**DIRECTIONS FOR THIS TASK**
For the listing below, output exactly the lines from the line with "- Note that" up to and including the line with "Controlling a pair", and no other lines.

**SUPPLIED MATERIAL**
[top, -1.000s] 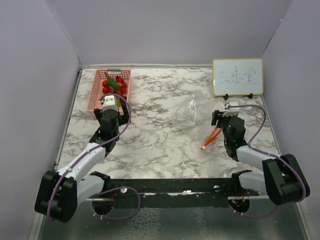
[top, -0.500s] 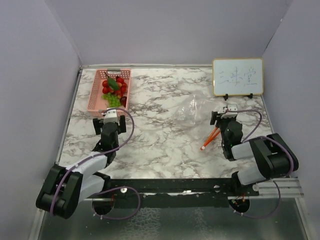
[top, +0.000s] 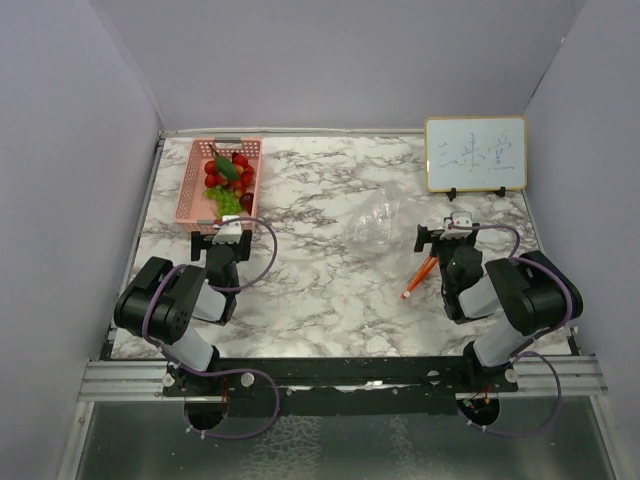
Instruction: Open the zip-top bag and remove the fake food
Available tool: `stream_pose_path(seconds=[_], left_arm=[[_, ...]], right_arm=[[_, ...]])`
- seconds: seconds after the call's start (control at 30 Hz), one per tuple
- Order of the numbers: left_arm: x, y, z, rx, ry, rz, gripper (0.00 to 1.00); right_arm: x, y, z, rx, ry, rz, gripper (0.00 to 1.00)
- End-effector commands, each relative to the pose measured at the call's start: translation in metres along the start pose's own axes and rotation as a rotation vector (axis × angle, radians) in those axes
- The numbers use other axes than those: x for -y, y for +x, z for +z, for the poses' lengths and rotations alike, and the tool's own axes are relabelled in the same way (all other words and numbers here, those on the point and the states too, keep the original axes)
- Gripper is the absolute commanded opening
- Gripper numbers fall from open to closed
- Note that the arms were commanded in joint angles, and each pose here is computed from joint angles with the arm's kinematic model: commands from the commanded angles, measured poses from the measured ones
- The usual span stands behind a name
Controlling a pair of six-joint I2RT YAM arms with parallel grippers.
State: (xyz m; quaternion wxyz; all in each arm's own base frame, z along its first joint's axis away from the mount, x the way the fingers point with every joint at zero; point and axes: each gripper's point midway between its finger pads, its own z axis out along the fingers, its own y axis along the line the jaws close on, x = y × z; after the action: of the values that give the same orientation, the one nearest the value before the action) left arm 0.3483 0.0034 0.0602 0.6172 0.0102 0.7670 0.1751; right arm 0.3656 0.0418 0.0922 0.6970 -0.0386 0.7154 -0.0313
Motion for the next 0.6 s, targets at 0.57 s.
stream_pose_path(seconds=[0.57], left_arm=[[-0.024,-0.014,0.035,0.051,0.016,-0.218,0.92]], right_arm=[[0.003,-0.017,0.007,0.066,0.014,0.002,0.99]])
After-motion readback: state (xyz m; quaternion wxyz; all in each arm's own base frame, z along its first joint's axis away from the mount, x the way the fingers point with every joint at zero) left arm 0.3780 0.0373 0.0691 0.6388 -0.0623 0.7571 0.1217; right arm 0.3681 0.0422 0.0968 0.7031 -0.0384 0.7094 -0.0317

**RESPONSE BOX**
- Note that the arms were commanded in joint angles, and each pose here is computed from joint angles with the arm's kinematic model: commands from the commanded angles, measured poses from the measured ones
- The usual span stands behind a name
Controlling a pair of six-joint I2RT YAM arms with parallel grippers.

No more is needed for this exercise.